# Execution file for ASSUAGE

This notebook gives an example workflow incorporating all parts of the ASSUAGE methodology.
There are three components: creating the ground truth dataset, building the surrogate model with curation and training of the ML layer, and finally integrating the PyMOS optimisation.

This code contains example ``full`` and ``reduced`` models to demonstrate the workability.
True model gives a non-linear algebraic expression dependent on the first three variables for the true fitness with an amount of randomness: true_val = 2 * var1 ** 2 + 3/2 * var2 - 4 * var3 ** (3/2) + np.random.random()/10


In [6]:
# Import any additional packages used in this jupyter notebook

import os


## Ground truth dataset creation

Code to initiate running the full model to create the ground truth data.

**User-set parameters:**
- `numNewRuns`: total number of new runs to create
- `numCoresPerSim`: maximum number of CPU cores used per simulation  
- `numCores`: total number of CPU cores available for generating the ground-truth dataset


In [None]:
os.system(f"rm -rf groundTruth surrogateCreation")

numNewRuns = 40
numCoresPerSim = 1
numCores = 10

FSItemplateFolder = os.path.join(os.getcwd(), "exampleTemplates","fullModelTemplate")

# Set parameter bounds
lowerBounds = [0.05] * 6 + [0.2] * 6 + [-0.5] * 6 + [0] * 6
upperBounds = [0.5] * 6 + [10] * 6 + [10.5] * 6 + [360] * 6
assert len(lowerBounds) == len(upperBounds), "Upper and lower bound lists must have the same length."


In [8]:

try:
    from encoding import preprocess_parameters as preprocess_func
except:
    print("No preprocess_parameters function found in encoding file")
    preprocess_func = None

try:
    from encoding import parameter_to_model
except:
    print("No parameter_to_model function found in encoding file. This is a necessary function!!")

## Create ground truth data set
from ASSUAGE.createGroundTruth import start_new_runs
start_new_runs(numNewRuns, FSItemplateFolder, lowerBounds, upperBounds, numCoresPerSim, numCores, parameter_to_model, preprocess_func);


Starting new set of runs with first id  0
Starting simulation in run0
Error copying folder: Command '['cp', '-r', '/home/lizzi/ASSUAGE/testTemplates/fullModelTemplate', '/home/lizzi/ASSUAGE/groundTruth/run0']' returned non-zero exit status 1.
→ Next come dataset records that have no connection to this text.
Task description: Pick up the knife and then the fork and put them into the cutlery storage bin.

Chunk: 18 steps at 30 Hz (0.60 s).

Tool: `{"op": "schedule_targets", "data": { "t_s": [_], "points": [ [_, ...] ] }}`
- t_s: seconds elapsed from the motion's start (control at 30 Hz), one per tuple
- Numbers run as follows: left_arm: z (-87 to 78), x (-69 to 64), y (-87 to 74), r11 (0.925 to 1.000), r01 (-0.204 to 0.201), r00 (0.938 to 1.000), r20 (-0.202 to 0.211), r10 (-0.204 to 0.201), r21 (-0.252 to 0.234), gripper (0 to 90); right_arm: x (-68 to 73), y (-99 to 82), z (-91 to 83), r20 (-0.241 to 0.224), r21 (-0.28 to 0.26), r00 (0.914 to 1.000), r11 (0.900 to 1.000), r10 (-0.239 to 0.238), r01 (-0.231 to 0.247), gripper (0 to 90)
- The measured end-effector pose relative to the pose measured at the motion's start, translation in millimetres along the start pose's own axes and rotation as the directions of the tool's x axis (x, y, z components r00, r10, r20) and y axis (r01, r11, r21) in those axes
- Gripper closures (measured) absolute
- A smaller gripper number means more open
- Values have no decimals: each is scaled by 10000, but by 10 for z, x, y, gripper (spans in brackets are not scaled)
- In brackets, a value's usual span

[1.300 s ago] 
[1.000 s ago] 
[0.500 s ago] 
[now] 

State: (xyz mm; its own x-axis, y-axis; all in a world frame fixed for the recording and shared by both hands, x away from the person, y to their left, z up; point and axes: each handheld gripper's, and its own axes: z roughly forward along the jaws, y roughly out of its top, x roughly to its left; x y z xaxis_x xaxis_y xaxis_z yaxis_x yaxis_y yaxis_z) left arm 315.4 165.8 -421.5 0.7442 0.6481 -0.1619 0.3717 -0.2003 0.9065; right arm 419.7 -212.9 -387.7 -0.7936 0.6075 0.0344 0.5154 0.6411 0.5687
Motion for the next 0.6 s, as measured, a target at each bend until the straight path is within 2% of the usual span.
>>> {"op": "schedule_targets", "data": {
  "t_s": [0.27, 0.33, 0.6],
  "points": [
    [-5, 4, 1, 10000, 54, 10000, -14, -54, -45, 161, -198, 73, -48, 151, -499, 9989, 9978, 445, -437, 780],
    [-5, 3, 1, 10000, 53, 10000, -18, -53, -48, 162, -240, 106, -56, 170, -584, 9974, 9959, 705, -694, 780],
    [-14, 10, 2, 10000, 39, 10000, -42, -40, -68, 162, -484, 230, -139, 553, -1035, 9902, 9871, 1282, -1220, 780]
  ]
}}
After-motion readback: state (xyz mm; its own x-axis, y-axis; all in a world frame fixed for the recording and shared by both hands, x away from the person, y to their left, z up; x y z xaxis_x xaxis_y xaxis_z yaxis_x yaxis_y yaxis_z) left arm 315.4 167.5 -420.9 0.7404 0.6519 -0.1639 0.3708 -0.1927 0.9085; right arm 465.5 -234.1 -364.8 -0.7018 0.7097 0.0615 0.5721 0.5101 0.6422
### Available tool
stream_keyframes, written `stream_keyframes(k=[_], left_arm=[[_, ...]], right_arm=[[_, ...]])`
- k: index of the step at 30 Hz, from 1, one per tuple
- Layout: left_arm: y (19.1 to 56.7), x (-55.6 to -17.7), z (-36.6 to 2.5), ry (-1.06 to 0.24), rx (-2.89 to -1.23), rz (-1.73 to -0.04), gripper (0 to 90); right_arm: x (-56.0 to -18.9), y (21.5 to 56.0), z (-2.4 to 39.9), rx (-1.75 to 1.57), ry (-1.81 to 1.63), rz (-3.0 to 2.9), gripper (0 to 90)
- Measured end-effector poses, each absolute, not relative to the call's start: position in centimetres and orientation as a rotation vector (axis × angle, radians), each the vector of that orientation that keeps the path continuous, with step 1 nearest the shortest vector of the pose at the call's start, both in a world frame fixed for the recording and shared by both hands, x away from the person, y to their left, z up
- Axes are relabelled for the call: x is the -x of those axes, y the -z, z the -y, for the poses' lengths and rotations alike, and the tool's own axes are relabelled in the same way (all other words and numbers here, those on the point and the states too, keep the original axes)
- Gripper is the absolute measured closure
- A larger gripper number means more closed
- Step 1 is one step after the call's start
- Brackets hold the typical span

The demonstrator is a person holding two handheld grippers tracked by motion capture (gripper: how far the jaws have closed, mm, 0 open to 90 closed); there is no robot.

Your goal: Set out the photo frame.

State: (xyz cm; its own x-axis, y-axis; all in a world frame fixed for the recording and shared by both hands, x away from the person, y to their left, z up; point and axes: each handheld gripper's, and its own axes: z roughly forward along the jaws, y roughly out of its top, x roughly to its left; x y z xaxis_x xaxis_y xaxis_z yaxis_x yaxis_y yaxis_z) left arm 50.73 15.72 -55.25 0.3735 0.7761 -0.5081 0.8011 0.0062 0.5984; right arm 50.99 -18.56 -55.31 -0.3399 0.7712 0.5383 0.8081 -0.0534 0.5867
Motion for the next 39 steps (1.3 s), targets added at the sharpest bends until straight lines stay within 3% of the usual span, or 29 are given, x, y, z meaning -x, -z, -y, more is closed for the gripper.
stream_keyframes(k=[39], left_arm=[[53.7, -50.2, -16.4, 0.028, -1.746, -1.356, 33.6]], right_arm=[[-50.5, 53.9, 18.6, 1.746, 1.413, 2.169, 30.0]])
cp: cannot stat '/home/lizzi/ASSUAGE/testTemplates/fullModelTemplate': No such file or directory


### Extract data for the surrogate model from ground truth dataset

Requires two functions in encoding.py : extract_surrogate_inputs and extract_surrogate_outputs

In [9]:
from ASSUAGE.createGroundTruth import extractData

try: 
    from encoding import extract_surrogate_inputs, extract_surrogate_outputs
except:
    print("Critical surrogate input and output functions not found. Check these are defined in encoding.py")

extractData(extract_surrogate_inputs, extract_surrogate_outputs);

Critical surrogate input and output functions not found. Check these are defined in encoding.py


NameError: name 'extract_surrogate_outputs' is not defined

In [None]:
from ASSUAGE.surrogateModel.dataExploration import DataExploration

d = DataExploration("surrogateCreation/trainingInput.csv","surrogateCreation/trainingOutput.csv")
d.correlation_matrix()
d.explanatory_dimension()

In [None]:
from ASSUAGE.surrogateModel.mlModelFitting import mlModels

m = mlModels("surrogateCreation/trainingInput.csv","surrogateCreation/trainingOutput.csv")
good_models = m.select_promising_ml_models(accuracy_cutoff=0.9);
m.hyperparameter_optimisation(good_models);
m.train_best_model();